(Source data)
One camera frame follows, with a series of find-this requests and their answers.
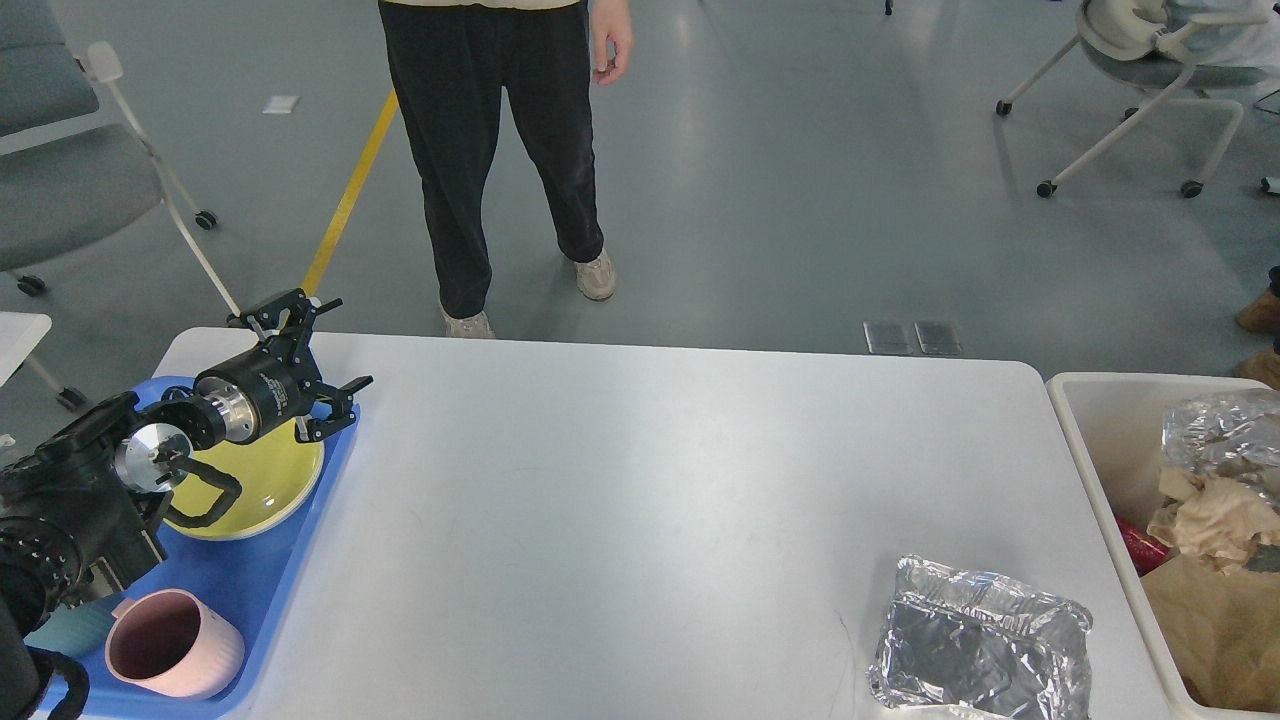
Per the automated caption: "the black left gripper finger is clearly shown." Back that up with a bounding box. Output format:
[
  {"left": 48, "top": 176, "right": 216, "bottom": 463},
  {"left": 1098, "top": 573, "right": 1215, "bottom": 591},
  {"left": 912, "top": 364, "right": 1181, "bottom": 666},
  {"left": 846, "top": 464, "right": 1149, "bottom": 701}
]
[
  {"left": 227, "top": 290, "right": 343, "bottom": 356},
  {"left": 294, "top": 375, "right": 374, "bottom": 445}
]

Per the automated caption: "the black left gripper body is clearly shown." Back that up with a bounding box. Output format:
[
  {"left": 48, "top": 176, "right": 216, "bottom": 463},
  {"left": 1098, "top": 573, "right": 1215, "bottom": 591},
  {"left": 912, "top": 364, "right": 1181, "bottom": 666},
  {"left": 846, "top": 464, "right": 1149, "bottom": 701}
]
[{"left": 195, "top": 348, "right": 320, "bottom": 441}]

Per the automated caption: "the yellow plastic plate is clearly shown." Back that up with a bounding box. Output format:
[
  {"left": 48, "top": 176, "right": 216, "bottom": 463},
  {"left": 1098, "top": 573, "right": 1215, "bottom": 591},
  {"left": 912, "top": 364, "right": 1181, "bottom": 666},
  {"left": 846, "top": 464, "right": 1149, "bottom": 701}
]
[{"left": 164, "top": 423, "right": 326, "bottom": 541}]

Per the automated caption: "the pink ribbed mug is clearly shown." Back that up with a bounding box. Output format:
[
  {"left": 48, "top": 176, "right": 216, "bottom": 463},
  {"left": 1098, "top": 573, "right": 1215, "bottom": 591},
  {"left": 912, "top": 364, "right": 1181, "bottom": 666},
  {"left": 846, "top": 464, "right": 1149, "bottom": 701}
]
[{"left": 104, "top": 588, "right": 246, "bottom": 701}]

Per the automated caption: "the aluminium foil sheet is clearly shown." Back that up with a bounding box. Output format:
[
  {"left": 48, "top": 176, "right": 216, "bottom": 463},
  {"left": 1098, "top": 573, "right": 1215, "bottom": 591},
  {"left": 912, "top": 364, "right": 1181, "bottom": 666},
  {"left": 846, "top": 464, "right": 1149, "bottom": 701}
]
[{"left": 868, "top": 555, "right": 1093, "bottom": 719}]

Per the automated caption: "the crushed red soda can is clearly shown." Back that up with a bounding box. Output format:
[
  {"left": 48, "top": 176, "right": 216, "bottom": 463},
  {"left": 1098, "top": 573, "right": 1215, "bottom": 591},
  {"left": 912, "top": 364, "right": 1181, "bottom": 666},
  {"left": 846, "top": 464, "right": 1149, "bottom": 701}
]
[{"left": 1114, "top": 515, "right": 1171, "bottom": 577}]

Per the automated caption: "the foil tray with paper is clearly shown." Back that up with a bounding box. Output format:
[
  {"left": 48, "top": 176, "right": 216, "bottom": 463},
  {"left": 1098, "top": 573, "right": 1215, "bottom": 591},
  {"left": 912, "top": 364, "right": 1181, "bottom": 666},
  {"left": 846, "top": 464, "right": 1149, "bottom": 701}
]
[{"left": 1158, "top": 389, "right": 1279, "bottom": 518}]

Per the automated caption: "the brown paper bag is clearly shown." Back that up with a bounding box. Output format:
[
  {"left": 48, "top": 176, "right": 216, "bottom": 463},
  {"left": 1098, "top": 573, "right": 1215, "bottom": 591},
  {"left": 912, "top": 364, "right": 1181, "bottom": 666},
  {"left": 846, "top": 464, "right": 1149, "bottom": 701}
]
[{"left": 1140, "top": 556, "right": 1279, "bottom": 714}]

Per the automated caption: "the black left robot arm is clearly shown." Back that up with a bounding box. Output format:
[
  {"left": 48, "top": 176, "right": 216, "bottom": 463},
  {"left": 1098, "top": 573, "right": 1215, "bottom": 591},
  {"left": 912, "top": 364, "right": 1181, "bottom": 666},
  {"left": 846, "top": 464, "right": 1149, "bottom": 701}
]
[{"left": 1, "top": 288, "right": 372, "bottom": 719}]

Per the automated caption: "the blue plastic tray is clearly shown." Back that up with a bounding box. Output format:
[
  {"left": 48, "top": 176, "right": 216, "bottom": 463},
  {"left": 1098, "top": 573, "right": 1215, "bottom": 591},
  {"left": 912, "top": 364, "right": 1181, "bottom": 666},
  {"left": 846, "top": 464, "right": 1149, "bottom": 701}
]
[{"left": 77, "top": 427, "right": 356, "bottom": 719}]

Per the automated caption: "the white side table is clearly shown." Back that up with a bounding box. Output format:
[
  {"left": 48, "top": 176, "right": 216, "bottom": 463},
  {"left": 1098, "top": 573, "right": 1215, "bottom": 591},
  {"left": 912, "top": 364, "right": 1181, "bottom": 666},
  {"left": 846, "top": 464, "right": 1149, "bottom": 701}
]
[{"left": 1, "top": 311, "right": 87, "bottom": 411}]

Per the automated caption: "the grey office chair left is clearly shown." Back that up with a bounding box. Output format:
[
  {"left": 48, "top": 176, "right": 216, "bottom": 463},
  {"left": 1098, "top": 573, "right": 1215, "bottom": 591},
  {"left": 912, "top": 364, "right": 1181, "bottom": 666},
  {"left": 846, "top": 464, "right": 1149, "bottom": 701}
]
[{"left": 1, "top": 1, "right": 241, "bottom": 314}]

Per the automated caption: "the teal yellow mug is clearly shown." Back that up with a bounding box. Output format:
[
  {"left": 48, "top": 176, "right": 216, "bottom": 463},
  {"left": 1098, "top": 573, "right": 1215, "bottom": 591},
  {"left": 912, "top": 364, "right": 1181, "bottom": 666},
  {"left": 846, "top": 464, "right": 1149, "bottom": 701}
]
[{"left": 26, "top": 596, "right": 119, "bottom": 659}]

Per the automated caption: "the beige plastic bin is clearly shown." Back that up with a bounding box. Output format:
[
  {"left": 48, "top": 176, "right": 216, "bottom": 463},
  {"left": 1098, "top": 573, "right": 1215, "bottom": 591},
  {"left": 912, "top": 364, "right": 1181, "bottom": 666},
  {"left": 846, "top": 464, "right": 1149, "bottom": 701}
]
[{"left": 1046, "top": 372, "right": 1267, "bottom": 719}]

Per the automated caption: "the crumpled brown paper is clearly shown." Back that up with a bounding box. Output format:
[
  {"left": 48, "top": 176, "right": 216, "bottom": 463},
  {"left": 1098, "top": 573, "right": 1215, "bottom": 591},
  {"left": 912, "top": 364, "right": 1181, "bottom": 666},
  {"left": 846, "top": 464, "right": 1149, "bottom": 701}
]
[{"left": 1147, "top": 468, "right": 1279, "bottom": 574}]

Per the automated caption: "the white office chair right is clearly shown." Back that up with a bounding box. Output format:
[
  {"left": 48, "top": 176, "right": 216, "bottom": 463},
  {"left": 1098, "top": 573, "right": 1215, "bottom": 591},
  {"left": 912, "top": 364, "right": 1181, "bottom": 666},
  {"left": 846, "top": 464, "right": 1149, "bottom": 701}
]
[{"left": 995, "top": 1, "right": 1277, "bottom": 199}]

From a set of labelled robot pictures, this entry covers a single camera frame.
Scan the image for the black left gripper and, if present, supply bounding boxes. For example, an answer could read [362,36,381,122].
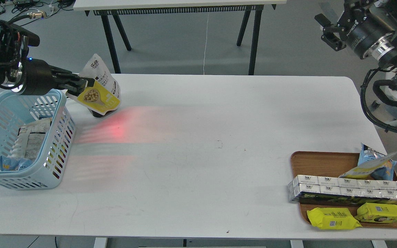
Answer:
[11,58,95,97]

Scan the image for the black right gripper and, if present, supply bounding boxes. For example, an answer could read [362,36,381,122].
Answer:
[315,0,397,60]

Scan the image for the yellow bean snack pouch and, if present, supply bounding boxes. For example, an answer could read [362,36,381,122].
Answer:
[69,53,121,113]

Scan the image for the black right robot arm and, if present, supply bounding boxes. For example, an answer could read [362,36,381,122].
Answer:
[314,0,397,133]

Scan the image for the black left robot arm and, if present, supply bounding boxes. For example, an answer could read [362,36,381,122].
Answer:
[0,20,95,96]

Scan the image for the white snack bag in basket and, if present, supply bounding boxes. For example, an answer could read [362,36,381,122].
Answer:
[8,117,52,162]

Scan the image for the light blue plastic basket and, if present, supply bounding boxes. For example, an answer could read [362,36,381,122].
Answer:
[0,90,75,190]

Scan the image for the blue snack bag in basket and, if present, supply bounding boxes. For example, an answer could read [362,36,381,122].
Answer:
[0,156,33,172]

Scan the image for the yellow white snack pouch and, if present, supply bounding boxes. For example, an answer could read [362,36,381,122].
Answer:
[339,152,397,179]

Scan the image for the blue snack bag on tray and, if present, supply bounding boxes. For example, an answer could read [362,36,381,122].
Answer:
[357,143,397,180]

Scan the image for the black barcode scanner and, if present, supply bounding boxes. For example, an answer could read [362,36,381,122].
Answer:
[85,103,120,118]

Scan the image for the black leg background table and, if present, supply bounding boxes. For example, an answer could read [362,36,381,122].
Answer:
[69,1,293,75]

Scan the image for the brown wooden tray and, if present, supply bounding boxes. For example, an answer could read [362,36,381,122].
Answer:
[290,151,397,229]

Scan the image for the silver milk carton pack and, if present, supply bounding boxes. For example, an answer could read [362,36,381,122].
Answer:
[287,175,397,206]

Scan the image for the yellow wipes pack right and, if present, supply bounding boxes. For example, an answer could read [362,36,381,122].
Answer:
[354,203,397,223]

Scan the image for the yellow wipes pack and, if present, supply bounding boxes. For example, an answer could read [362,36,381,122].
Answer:
[354,203,397,223]
[307,207,362,230]

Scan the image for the yellow wipes pack left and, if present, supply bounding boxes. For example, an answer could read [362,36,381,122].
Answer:
[307,207,362,230]

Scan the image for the black floor cables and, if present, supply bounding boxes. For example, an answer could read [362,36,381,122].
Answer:
[0,0,75,38]

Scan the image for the white hanging cable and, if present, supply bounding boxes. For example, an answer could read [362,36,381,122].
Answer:
[203,12,209,75]

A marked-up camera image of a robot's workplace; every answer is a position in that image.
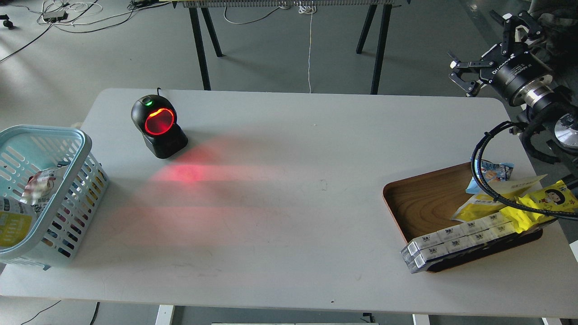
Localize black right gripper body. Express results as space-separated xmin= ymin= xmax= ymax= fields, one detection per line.
xmin=481 ymin=44 xmax=554 ymax=107

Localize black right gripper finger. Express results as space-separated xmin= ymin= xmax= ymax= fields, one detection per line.
xmin=489 ymin=10 xmax=545 ymax=57
xmin=447 ymin=51 xmax=490 ymax=97

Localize yellow white snack pouch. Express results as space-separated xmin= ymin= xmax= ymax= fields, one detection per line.
xmin=0 ymin=197 xmax=38 ymax=249

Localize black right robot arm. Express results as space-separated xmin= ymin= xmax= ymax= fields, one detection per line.
xmin=449 ymin=11 xmax=577 ymax=164

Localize blue snack packet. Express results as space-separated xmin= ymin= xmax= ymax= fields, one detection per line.
xmin=465 ymin=160 xmax=515 ymax=194

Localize yellow cream snack pouch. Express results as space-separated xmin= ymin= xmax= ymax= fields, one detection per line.
xmin=451 ymin=174 xmax=546 ymax=222

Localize yellow cartoon snack bag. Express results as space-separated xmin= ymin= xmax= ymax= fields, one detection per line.
xmin=499 ymin=180 xmax=578 ymax=233

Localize white boxed snack row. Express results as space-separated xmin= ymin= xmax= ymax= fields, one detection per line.
xmin=400 ymin=212 xmax=516 ymax=263
xmin=400 ymin=223 xmax=516 ymax=274

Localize light blue plastic basket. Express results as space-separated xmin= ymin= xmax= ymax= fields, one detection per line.
xmin=0 ymin=125 xmax=109 ymax=270

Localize black table trestle legs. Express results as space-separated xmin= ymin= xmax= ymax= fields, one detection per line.
xmin=186 ymin=2 xmax=401 ymax=95

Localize brown wooden tray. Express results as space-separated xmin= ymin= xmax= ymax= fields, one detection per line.
xmin=382 ymin=162 xmax=543 ymax=269

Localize black barcode scanner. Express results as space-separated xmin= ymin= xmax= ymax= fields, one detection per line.
xmin=131 ymin=87 xmax=188 ymax=159

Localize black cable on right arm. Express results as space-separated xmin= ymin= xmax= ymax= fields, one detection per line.
xmin=471 ymin=120 xmax=578 ymax=222

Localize white hanging cable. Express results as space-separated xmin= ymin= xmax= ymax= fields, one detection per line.
xmin=224 ymin=4 xmax=317 ymax=93

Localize floor cables and adapter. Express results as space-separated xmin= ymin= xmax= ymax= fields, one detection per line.
xmin=0 ymin=0 xmax=158 ymax=64

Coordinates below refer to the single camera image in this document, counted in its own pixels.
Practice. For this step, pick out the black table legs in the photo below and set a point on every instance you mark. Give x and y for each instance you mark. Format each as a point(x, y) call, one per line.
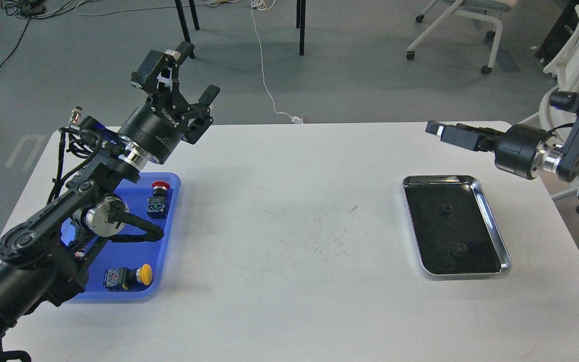
point(256, 6)

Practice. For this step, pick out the red push button switch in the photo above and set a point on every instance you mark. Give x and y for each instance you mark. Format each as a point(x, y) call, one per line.
point(157, 204)

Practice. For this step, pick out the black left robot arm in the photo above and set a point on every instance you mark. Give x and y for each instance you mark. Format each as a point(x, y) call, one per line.
point(47, 257)

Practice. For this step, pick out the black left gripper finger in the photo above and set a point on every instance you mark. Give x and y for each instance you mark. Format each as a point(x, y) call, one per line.
point(197, 118)
point(158, 78)

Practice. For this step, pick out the silver metal tray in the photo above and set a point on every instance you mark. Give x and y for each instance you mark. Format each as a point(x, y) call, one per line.
point(471, 222)

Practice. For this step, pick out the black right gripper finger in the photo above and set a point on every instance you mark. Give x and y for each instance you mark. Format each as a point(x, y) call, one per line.
point(459, 135)
point(488, 134)

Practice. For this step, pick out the yellow push button switch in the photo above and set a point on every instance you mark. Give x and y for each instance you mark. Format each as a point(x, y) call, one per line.
point(124, 278)

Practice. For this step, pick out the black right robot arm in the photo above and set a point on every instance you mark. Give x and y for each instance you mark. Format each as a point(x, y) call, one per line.
point(562, 160)

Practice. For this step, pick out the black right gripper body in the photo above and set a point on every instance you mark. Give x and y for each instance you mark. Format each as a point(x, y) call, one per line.
point(516, 150)

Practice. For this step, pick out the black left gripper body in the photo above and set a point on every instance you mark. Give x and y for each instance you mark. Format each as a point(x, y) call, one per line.
point(155, 135)

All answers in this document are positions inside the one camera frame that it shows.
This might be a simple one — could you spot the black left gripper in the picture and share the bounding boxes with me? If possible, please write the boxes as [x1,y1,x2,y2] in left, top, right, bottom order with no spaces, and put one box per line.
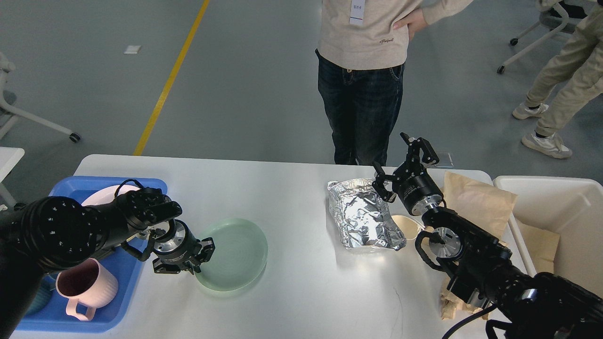
[152,220,215,274]

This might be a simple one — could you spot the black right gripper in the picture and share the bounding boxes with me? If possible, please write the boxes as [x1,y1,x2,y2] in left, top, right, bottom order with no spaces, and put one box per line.
[371,132,444,216]

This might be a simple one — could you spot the green plate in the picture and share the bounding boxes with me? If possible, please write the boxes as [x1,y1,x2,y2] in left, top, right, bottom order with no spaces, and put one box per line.
[195,218,269,292]

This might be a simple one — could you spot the pink ribbed mug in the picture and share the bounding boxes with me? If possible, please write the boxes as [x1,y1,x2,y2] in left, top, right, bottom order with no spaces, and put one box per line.
[55,258,119,322]

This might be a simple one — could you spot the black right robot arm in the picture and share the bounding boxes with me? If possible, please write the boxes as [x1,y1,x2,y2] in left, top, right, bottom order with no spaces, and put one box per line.
[372,133,603,339]

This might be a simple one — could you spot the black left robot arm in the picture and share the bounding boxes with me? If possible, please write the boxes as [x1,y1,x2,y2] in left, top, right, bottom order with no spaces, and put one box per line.
[1,179,215,339]

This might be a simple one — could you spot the small cream cup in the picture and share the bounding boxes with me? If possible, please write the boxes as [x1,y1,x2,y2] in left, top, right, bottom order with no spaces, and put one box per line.
[392,215,425,241]

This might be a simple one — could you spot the crumpled aluminium foil bag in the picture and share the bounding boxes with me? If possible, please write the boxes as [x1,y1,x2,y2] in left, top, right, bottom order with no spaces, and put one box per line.
[326,178,407,251]

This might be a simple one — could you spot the brown paper bag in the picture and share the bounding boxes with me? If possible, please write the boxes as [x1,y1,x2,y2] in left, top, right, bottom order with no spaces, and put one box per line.
[443,171,518,239]

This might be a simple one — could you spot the pink plate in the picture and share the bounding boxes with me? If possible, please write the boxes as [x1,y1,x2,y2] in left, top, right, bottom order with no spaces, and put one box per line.
[81,185,139,206]

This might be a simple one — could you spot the person in beige sweater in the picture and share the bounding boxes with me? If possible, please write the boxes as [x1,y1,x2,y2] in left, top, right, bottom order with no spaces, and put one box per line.
[315,0,470,166]

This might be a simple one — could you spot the blue mug yellow inside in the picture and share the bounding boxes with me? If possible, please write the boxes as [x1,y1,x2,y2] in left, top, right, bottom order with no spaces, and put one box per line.
[25,275,56,316]

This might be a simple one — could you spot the crumpled brown paper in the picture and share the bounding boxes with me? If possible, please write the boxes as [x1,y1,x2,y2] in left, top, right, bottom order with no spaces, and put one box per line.
[440,276,482,320]

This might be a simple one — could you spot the blue plastic tray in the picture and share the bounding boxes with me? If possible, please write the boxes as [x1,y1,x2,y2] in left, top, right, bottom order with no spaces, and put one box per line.
[17,176,144,333]

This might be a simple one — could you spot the brown paper in bin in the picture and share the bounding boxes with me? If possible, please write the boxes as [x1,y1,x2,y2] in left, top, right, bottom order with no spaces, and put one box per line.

> [Exercise description]
Only the count, nothing else: how many lines of the records hold the word "answers"?

> [Reply to the exercise]
2